2. Defendant Workflow is a corporation organized and existing under the laws of the State of Delaware with its principal executive offices located at 240 Royal Palm Way, Palm Beach, FL 33480. Workflow is in the business of, among other things, business printing and graphics services. As of February 24, 2004, the Company had issued and outstanding approximately 13.46 million shares of common stock.
3. Perseus, L.L.C. (“Perseus”) is a limited liability corporation, organized under the laws of Delaware and headquartered at 1624 I Street NW, Washington, D.C., 20006.
4. Perseus, is acting in conjunction with and through its partners and affiliates The Renaissance Group, LLC, WF Holdings, Inc. and WFM Acquisition Sub, Inc. (collectively “Perseus Group”) to consummate the proposed transaction, as alleged and described in more detail herein.
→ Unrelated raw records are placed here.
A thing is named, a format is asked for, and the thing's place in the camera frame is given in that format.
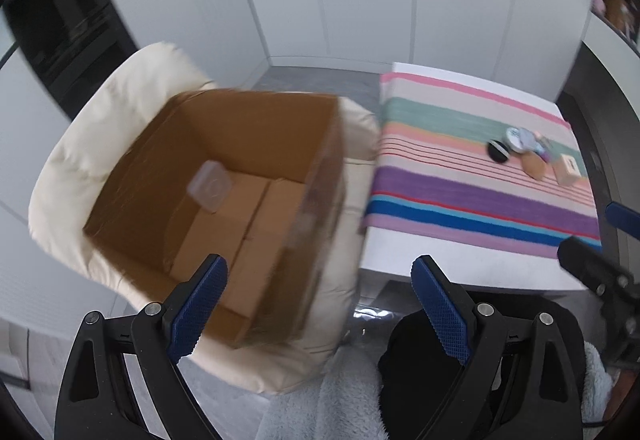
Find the round white tin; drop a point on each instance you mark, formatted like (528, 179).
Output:
(516, 138)

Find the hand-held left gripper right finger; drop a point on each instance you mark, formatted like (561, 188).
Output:
(440, 310)

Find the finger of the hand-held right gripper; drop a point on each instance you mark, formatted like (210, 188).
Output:
(592, 265)
(622, 216)

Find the pink square box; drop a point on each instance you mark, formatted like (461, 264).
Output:
(567, 170)

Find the cream padded chair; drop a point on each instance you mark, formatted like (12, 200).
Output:
(100, 120)

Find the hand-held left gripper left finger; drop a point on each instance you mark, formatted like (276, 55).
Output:
(200, 305)

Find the black round puff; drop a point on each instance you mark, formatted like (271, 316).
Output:
(499, 151)

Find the cardboard box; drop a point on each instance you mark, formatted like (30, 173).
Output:
(150, 160)

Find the striped cloth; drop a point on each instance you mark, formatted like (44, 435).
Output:
(450, 190)

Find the beige makeup puff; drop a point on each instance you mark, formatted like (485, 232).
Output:
(533, 166)

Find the clear plastic container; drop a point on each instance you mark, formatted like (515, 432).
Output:
(210, 185)

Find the pink plush toy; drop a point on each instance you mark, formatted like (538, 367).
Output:
(600, 2)

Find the brown cardboard carton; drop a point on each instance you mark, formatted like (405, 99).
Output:
(620, 12)

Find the dark glass cabinet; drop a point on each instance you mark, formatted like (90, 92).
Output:
(65, 20)

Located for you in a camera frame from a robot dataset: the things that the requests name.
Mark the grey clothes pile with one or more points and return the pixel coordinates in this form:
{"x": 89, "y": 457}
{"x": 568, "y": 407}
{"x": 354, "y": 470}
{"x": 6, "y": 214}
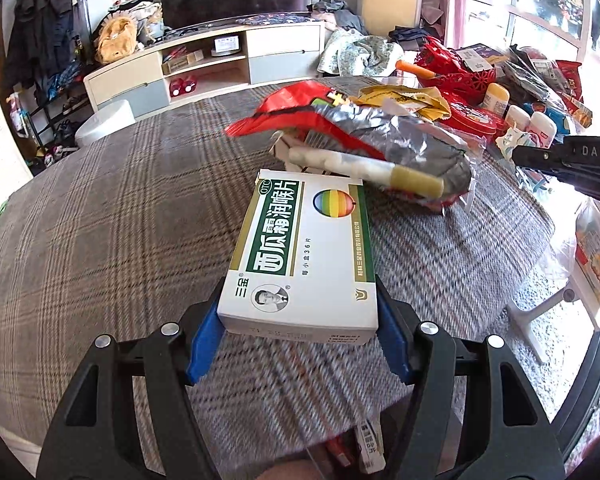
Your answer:
{"x": 340, "y": 15}

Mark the floral green blanket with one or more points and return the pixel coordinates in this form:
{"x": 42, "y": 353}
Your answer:
{"x": 360, "y": 52}

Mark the white router box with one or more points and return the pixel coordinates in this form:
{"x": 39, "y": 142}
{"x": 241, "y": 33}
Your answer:
{"x": 226, "y": 46}

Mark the white yellow tube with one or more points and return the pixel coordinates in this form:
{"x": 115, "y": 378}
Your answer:
{"x": 360, "y": 166}

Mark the black coat rack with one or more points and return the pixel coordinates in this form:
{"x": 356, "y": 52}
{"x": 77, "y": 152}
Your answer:
{"x": 82, "y": 25}

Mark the cream grey TV stand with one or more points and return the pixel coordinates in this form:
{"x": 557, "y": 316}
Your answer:
{"x": 130, "y": 82}

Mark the yellow plush backpack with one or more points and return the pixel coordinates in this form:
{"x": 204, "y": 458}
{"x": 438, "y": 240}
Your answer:
{"x": 114, "y": 40}

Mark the clear plastic bag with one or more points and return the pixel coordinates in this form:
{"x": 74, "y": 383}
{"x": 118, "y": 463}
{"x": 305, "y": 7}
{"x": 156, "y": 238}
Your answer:
{"x": 562, "y": 255}

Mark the dark clothes pile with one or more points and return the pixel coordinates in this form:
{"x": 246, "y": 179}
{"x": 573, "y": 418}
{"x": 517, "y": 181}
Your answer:
{"x": 410, "y": 37}

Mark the grey round stool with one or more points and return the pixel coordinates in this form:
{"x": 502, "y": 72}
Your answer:
{"x": 105, "y": 122}

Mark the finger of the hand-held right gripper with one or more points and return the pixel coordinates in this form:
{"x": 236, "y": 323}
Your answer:
{"x": 542, "y": 156}

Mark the white bottle with red label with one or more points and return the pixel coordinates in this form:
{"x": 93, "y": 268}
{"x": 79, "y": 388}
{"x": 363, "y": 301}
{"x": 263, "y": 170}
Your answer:
{"x": 541, "y": 130}

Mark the cream bottle with yellow cap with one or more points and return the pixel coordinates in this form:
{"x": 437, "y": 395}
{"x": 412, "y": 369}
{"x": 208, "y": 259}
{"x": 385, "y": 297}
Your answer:
{"x": 496, "y": 99}

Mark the small white bottle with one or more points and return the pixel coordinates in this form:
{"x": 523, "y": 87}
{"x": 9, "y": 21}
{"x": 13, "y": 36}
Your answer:
{"x": 517, "y": 117}

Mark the red round tin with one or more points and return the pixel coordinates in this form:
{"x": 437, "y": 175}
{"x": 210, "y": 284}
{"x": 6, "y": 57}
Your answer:
{"x": 472, "y": 120}

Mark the blue round tin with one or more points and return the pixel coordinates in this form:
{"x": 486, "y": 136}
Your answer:
{"x": 560, "y": 117}

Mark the flat cardboard box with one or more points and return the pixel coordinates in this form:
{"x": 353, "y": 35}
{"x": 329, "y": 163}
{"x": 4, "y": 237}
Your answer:
{"x": 180, "y": 62}

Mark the blue patterned cloth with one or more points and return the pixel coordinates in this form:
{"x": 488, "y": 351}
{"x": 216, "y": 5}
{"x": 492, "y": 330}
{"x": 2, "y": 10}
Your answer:
{"x": 270, "y": 20}

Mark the pile of snack bags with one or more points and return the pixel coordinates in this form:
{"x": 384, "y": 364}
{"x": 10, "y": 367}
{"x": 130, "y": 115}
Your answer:
{"x": 530, "y": 72}

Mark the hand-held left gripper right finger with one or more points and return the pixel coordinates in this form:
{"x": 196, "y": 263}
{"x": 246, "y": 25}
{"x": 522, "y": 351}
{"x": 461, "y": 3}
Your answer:
{"x": 393, "y": 336}

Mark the yellow wrapper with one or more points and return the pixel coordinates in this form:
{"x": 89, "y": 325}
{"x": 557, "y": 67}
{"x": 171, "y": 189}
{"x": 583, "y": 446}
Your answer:
{"x": 405, "y": 100}

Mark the grey plaid tablecloth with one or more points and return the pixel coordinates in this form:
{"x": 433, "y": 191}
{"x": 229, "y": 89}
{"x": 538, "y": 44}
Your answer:
{"x": 110, "y": 210}

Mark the dark hanging coats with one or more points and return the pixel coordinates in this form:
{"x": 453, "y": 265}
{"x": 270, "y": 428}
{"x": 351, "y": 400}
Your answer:
{"x": 42, "y": 15}

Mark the white green medicine box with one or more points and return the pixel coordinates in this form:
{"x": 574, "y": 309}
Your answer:
{"x": 300, "y": 250}

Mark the pile of stuffed toys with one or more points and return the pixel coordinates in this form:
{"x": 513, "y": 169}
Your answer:
{"x": 140, "y": 17}

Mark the red plastic basket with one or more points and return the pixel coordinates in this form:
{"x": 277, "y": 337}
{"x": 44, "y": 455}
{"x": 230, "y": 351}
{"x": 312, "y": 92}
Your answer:
{"x": 455, "y": 72}

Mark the red silver snack bag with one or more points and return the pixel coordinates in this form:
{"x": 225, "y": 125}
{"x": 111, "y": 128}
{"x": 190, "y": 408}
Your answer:
{"x": 380, "y": 132}

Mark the white table leg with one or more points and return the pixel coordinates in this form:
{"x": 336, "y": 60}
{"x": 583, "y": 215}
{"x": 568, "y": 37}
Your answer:
{"x": 530, "y": 320}

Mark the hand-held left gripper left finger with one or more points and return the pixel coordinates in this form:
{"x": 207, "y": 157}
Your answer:
{"x": 203, "y": 331}

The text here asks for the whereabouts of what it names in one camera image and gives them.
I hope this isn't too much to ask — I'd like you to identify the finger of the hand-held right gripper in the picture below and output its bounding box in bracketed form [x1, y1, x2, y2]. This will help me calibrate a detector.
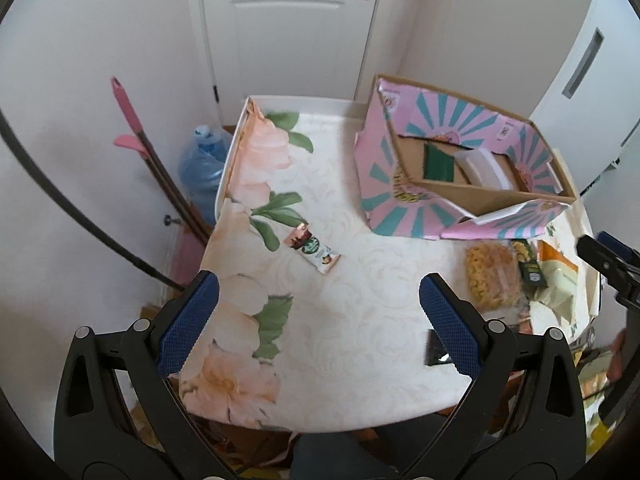
[575, 234, 640, 311]
[597, 231, 640, 267]

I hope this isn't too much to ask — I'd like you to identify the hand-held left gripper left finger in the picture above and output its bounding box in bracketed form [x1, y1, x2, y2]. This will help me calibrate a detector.
[52, 270, 236, 480]

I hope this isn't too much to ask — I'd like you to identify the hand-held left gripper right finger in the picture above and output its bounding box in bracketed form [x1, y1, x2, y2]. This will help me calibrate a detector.
[400, 272, 587, 480]

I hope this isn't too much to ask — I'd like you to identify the black snack packet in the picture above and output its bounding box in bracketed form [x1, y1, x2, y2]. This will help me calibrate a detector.
[424, 329, 453, 367]

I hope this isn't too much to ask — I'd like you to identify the pink striped cardboard box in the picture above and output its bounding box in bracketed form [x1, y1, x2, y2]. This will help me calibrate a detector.
[354, 74, 580, 242]

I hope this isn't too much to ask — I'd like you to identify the orange and white packet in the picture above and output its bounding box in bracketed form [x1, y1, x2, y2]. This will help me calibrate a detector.
[537, 241, 577, 268]

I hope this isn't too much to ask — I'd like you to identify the pink dustpan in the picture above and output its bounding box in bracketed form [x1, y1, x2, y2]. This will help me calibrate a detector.
[167, 232, 207, 288]

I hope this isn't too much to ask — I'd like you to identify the yellow snack bag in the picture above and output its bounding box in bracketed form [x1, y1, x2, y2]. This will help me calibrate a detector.
[465, 241, 522, 311]

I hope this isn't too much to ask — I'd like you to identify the green and yellow packet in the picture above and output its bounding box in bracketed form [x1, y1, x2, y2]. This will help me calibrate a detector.
[510, 239, 545, 288]

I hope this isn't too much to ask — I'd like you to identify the floral tablecloth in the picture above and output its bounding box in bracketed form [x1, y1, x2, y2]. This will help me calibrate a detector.
[177, 97, 608, 433]

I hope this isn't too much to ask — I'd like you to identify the white refrigerator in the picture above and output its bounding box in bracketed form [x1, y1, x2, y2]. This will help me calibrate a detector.
[527, 0, 640, 196]

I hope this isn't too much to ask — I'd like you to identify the clear plastic container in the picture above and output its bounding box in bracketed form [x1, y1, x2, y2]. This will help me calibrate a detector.
[454, 148, 516, 191]

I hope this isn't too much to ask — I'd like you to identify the copper snack packet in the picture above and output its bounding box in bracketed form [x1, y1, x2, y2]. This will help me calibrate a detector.
[283, 224, 315, 252]

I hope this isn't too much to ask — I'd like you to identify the white and green snack bar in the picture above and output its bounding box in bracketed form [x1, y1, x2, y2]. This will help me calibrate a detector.
[300, 240, 342, 276]

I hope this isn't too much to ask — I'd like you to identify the blue water jug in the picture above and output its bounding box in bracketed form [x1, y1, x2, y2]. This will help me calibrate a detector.
[177, 125, 233, 231]

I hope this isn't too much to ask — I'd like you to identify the dark green packet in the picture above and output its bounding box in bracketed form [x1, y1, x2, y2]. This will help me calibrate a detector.
[421, 141, 460, 183]

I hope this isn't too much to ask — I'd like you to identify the white door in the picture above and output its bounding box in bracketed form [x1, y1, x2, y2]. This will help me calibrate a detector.
[185, 0, 401, 126]

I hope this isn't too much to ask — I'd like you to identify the black cable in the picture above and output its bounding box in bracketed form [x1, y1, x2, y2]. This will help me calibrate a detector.
[0, 107, 187, 291]

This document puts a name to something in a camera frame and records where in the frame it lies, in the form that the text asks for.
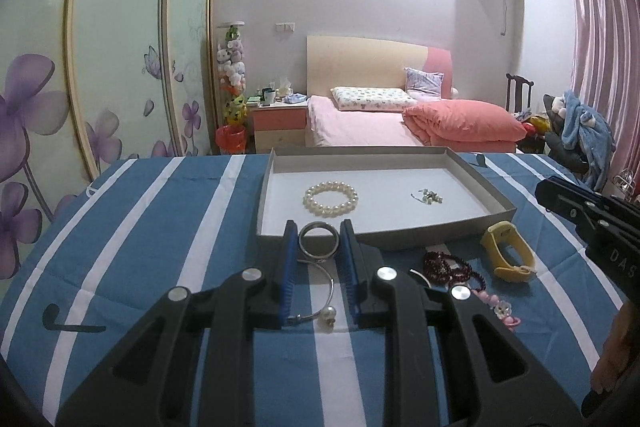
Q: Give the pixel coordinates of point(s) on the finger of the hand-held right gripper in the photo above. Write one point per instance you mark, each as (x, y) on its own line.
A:
(565, 199)

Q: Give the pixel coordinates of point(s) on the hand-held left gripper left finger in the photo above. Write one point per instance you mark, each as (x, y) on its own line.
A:
(289, 272)

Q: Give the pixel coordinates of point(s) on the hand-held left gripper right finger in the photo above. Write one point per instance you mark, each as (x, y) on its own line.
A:
(348, 272)

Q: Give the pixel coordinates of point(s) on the wide silver bangle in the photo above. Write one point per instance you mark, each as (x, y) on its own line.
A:
(320, 256)

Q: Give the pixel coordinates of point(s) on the thin pearl-tipped bangle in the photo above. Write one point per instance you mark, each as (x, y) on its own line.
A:
(328, 316)

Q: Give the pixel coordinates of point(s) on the grey cardboard tray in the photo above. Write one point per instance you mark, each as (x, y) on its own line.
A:
(385, 209)

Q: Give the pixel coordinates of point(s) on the yellow watch band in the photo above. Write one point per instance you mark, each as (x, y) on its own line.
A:
(492, 248)

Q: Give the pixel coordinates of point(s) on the person's right hand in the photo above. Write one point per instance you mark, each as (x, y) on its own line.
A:
(612, 357)

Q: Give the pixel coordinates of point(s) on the black chair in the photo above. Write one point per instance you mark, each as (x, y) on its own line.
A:
(555, 139)

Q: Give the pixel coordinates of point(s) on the blue plush garment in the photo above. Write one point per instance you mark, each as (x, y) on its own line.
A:
(585, 127)

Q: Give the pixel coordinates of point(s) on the colourful toy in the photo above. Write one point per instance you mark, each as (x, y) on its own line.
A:
(537, 124)

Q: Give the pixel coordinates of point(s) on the dark wooden chair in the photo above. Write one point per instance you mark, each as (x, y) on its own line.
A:
(520, 82)

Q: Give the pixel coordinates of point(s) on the salmon pink duvet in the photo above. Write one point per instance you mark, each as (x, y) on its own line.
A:
(460, 122)

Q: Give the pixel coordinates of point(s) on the red waste bin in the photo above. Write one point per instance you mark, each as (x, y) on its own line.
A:
(231, 139)

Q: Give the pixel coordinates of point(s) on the blue white striped tablecloth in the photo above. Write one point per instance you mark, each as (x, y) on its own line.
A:
(150, 232)

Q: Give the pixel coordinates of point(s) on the pink bed with headboard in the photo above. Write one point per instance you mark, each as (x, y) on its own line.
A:
(350, 127)

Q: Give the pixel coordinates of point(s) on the pink curtain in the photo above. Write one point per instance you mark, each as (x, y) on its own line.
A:
(605, 57)

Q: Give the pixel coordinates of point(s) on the pink beige nightstand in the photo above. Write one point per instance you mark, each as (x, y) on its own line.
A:
(280, 122)

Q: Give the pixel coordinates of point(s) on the blue folded cloth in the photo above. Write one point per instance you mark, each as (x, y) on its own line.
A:
(296, 99)

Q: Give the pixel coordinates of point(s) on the white printed pillow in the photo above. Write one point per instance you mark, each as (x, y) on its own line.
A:
(370, 99)

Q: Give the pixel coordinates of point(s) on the tissue box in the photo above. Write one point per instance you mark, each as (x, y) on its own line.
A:
(284, 89)

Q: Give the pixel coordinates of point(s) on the purple pillow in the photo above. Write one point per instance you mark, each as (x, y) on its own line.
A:
(425, 82)

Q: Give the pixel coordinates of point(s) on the clear tube of plush toys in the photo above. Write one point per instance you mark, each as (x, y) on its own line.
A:
(232, 67)

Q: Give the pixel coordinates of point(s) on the floral sliding door wardrobe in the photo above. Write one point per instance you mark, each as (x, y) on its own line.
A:
(120, 32)
5. Defendant Gerald F. Mahoney (“Mahoney”) is and was at all relevant times Chairman of the Board of Directors of Workflow. On March 4, 2004, the Company announced that Mahoney would act as interim CEO, as the prior CEO, Gary W. Ampulski (“Ampulski”) (not named as a defendant herein), had resigned both from his position as CEO and as a director of the Company.
6. Defendants Thomas A. Brown, Sr. (“Brown”), James J. Maiwurm (“Maiwurm”), Roger J. Pearson (“Pearson”), and Peter S. Redding (“Redding”) are and were at all relevant times members of the Board of Directors of Workflow.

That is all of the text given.